» EXERCISE DIRECTIONS: Using the data below, reproduce exactly the lines from the line with "We show a camera" to the line with "Bet you can't find the pink", both included; pictures must be dropped.

[Dataset records]
=== Section Start ===

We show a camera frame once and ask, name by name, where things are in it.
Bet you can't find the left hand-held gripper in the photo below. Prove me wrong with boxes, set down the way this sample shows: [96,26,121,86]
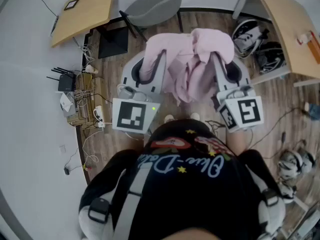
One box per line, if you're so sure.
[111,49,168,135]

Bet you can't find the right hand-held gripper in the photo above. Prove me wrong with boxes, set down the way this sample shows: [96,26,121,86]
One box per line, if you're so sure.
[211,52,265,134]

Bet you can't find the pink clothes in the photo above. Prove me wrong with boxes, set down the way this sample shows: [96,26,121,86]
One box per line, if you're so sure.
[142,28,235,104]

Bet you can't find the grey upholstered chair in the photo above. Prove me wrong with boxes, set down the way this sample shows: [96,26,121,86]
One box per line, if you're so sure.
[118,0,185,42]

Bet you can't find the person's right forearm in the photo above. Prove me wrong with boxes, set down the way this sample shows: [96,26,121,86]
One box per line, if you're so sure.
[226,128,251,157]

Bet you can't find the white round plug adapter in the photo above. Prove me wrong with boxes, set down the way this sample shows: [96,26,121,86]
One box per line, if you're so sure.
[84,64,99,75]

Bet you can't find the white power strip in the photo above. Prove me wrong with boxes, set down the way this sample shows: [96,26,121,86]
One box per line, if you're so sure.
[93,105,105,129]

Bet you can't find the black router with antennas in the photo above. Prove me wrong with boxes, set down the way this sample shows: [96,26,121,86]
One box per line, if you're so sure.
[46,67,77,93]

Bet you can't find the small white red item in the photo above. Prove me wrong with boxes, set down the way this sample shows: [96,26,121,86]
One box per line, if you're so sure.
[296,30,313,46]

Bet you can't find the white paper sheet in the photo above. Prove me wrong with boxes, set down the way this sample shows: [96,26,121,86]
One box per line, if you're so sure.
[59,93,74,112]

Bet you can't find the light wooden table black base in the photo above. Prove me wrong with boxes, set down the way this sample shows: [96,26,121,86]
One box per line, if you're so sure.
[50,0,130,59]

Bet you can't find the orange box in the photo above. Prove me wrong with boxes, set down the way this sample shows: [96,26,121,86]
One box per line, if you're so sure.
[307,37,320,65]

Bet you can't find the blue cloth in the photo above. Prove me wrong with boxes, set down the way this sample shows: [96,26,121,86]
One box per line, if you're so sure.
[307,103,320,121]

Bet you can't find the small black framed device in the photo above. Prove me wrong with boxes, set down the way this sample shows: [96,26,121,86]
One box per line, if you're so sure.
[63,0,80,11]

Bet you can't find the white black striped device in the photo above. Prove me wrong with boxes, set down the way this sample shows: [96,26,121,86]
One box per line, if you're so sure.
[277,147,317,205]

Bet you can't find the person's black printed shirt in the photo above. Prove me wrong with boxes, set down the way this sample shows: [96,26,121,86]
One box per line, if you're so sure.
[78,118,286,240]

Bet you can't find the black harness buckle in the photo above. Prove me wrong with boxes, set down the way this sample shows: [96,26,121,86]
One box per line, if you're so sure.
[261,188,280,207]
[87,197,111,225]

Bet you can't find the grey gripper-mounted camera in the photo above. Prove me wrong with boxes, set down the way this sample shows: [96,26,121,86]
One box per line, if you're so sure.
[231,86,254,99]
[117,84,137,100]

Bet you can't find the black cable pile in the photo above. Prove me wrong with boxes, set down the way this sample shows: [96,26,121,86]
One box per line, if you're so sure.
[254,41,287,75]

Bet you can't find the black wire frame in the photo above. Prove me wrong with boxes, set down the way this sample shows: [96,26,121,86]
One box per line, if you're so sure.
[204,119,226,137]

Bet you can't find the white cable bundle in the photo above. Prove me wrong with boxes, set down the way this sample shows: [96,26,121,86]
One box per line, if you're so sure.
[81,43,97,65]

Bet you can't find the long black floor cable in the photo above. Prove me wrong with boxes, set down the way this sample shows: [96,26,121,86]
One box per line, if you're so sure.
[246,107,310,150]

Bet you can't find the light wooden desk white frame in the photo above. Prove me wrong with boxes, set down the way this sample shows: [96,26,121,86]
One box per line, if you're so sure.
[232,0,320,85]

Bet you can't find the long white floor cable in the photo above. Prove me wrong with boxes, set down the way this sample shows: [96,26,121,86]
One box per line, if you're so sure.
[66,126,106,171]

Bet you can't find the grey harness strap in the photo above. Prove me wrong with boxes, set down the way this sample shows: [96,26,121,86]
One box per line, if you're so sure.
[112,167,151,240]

=== Section End ===
=== Section Start ===

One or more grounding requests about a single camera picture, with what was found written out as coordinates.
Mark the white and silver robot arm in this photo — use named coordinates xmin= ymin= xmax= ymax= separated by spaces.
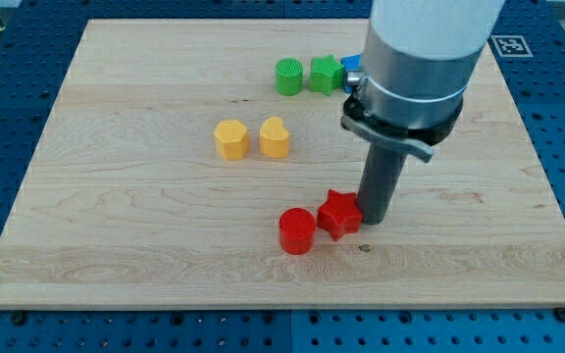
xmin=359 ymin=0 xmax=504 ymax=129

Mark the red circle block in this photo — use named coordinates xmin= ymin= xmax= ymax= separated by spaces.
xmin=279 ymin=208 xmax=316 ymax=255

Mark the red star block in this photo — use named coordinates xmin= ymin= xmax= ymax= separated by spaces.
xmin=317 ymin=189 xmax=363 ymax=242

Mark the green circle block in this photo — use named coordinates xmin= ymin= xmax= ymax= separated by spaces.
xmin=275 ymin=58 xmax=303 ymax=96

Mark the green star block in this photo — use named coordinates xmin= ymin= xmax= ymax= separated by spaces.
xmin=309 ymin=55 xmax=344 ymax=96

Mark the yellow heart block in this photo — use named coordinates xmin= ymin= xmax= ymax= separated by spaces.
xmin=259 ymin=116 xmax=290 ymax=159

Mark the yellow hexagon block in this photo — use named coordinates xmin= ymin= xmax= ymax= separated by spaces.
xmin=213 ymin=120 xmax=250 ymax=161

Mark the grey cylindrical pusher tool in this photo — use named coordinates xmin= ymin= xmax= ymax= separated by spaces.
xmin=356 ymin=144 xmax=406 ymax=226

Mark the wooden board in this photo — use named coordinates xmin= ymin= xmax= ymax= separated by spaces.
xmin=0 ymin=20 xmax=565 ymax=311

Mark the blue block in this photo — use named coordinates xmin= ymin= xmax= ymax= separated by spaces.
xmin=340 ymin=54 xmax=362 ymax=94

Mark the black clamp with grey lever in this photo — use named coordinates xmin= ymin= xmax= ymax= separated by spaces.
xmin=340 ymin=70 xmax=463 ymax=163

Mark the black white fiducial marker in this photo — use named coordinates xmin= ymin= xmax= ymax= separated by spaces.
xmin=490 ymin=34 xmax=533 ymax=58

=== Section End ===

» EXERCISE ANSWER:
We show a camera frame once and ask, name by name, where things are in it.
Bet you can't find the left hand-held gripper in the photo below. Prove me wrong with boxes, set down the way this sample shows: [96,26,121,86]
One box per line, if you're so sure.
[111,49,168,135]

Bet you can't find the right hand-held gripper in the photo above. Prove me wrong with boxes, set down the way this sample shows: [96,26,121,86]
One box per line, if you're so sure.
[211,52,265,134]

Bet you can't find the pink clothes in the photo above. Prove me wrong with boxes, set down the way this sample shows: [96,26,121,86]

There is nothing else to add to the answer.